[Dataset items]

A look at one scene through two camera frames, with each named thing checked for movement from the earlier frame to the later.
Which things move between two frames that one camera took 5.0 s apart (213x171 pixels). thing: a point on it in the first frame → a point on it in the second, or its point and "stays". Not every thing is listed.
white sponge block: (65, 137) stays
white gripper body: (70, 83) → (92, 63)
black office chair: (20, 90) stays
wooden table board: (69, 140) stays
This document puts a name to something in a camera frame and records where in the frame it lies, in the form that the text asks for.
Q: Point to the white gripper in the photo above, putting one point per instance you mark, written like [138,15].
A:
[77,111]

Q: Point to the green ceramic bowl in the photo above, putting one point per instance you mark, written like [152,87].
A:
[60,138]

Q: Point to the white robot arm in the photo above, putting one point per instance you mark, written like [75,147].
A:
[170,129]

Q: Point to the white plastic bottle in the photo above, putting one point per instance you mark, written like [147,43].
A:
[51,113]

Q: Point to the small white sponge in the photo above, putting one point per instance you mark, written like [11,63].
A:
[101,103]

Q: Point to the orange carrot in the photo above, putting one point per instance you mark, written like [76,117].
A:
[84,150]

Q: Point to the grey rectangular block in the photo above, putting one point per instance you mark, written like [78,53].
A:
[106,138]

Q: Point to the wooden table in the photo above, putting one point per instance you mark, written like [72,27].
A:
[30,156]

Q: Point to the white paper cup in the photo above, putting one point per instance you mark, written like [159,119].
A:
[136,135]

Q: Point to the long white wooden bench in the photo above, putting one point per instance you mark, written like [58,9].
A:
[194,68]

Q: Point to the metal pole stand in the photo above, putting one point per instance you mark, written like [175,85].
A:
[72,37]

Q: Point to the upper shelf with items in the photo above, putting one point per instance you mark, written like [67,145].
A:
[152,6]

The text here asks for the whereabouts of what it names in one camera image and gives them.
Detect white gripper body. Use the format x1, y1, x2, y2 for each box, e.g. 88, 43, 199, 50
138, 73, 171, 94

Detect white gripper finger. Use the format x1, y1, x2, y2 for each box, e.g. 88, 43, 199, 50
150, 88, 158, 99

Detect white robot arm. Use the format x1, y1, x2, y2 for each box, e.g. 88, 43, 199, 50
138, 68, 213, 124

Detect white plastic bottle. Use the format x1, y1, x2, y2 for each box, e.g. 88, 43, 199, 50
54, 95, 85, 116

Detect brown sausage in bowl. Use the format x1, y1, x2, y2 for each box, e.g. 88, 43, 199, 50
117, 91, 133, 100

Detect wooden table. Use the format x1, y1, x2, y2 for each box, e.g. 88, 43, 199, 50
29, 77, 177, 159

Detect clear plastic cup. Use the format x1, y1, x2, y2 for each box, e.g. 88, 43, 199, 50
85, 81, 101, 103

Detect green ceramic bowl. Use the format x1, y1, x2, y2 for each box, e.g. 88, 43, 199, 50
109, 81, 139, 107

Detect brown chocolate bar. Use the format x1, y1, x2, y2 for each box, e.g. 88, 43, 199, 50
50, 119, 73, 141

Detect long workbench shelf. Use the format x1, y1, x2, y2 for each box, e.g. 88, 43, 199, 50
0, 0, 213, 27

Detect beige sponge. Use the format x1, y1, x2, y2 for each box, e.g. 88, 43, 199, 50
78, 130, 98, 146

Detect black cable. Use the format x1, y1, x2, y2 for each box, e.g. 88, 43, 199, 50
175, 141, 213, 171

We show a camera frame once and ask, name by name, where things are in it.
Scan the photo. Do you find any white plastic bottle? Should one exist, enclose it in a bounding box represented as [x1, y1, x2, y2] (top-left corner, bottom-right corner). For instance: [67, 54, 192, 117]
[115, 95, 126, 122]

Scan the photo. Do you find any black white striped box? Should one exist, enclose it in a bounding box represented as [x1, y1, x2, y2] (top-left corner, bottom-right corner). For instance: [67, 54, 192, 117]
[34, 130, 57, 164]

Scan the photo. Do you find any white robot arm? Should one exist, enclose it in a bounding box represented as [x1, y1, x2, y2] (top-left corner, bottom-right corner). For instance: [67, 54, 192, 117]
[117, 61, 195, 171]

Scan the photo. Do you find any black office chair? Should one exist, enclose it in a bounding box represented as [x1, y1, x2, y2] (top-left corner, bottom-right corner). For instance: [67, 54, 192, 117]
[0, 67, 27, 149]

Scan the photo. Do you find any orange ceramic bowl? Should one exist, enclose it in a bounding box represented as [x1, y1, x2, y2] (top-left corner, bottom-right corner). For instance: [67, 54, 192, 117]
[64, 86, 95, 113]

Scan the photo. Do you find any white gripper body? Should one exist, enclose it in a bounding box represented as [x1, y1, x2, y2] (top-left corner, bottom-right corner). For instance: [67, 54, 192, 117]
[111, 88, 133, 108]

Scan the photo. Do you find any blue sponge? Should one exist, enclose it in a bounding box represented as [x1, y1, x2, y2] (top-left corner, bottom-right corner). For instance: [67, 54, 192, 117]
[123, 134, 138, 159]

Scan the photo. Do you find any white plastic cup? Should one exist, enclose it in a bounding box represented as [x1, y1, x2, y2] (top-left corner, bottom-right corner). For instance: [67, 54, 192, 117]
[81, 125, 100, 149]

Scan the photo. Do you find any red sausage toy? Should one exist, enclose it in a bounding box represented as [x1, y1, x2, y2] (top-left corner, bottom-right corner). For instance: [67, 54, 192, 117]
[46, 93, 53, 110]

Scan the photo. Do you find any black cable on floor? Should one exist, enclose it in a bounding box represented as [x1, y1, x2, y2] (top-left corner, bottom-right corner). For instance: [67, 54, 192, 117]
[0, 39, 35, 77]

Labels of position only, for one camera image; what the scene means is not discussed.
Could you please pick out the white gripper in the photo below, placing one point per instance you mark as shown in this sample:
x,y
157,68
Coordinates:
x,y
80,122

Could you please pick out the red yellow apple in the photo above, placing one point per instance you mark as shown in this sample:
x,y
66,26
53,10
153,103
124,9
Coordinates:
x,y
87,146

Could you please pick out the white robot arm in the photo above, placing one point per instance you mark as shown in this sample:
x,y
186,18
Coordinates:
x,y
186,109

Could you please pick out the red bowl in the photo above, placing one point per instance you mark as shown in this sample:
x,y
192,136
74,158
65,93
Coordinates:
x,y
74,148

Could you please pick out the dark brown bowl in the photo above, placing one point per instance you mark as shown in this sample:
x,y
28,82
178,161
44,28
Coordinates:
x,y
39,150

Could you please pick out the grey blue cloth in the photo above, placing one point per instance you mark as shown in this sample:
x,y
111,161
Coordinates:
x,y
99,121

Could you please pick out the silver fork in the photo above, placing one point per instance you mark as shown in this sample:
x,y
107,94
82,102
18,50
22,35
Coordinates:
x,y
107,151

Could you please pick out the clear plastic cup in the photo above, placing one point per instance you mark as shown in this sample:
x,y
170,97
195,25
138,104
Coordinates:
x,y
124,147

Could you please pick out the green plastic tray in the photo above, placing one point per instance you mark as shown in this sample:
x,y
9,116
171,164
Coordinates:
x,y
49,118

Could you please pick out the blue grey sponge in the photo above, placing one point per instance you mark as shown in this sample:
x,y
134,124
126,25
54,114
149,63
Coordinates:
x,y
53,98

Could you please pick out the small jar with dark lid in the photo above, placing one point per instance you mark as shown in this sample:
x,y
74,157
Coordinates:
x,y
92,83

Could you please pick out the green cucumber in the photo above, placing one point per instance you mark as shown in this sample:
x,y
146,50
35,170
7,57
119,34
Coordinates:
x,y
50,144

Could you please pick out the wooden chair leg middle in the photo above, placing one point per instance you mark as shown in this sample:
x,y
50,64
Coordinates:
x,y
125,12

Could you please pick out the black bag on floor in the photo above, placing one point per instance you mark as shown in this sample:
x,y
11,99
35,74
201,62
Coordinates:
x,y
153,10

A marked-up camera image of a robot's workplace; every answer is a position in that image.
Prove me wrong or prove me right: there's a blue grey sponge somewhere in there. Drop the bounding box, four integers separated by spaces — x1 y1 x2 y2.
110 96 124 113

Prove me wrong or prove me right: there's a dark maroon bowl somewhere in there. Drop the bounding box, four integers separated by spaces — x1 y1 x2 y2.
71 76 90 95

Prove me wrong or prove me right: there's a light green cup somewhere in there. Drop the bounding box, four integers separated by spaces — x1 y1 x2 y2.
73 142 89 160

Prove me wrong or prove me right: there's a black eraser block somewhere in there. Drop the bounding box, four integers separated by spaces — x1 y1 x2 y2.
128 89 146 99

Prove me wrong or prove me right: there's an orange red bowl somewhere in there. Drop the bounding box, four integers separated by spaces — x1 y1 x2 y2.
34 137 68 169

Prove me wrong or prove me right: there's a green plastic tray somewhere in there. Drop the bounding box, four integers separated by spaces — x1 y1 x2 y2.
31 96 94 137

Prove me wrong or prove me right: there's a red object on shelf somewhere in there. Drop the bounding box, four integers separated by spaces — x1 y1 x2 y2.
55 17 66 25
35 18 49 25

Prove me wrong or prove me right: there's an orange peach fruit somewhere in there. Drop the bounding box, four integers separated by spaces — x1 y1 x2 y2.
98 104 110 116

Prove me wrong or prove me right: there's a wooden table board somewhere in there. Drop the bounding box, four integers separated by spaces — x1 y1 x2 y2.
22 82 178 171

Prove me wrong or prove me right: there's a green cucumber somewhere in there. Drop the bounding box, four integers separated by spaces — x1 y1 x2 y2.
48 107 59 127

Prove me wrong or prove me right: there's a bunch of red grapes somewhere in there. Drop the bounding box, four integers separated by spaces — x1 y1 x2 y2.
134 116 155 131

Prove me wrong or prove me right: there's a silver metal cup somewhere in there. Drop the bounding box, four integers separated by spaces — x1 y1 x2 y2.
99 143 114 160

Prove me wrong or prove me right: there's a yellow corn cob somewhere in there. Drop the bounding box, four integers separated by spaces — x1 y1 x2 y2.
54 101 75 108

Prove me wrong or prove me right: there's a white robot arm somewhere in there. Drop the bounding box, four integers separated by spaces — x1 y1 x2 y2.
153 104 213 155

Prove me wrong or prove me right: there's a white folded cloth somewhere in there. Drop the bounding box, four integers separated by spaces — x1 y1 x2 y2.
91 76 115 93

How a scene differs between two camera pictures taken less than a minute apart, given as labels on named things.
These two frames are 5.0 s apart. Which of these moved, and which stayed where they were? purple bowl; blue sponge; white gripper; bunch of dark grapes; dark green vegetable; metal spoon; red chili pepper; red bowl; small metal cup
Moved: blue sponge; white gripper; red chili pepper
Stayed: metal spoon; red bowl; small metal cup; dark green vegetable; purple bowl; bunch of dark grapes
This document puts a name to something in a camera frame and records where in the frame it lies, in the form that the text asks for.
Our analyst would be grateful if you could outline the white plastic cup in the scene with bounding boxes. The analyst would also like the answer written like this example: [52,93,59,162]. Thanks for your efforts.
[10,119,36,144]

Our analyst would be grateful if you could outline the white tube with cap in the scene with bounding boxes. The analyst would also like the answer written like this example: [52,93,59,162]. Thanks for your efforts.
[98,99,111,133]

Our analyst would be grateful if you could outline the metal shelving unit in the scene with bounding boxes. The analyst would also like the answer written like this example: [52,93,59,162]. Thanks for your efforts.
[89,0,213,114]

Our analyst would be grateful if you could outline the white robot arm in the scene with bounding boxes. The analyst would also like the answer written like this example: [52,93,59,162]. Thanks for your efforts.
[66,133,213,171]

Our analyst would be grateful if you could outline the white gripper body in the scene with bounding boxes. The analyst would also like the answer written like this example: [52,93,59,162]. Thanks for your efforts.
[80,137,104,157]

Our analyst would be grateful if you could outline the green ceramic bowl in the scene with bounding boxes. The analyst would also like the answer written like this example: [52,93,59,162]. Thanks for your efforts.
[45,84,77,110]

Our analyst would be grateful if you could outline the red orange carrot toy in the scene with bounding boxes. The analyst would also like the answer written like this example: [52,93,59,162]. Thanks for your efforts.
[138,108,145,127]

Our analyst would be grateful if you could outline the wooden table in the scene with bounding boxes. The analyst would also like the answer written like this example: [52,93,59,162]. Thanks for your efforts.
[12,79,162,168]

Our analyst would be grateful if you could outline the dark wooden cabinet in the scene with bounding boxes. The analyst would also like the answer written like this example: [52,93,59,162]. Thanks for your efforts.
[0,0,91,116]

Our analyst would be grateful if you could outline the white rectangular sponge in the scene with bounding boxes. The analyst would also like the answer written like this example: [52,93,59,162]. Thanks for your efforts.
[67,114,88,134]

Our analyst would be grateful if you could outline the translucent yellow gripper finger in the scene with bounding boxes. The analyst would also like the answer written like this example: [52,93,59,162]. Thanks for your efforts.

§ **Work required**: Those lines above that contain the string "stays" should be returned.

§ **Completed exercise**:
Which things move between two frames that one camera took 5.0 s apart (213x171 pixels). thing: a point on it in the first frame → a point on it in the second, or its point and "stays". Not every thing is listed.
white sponge block: (65, 137) stays
black office chair: (20, 90) stays
wooden table board: (69, 140) stays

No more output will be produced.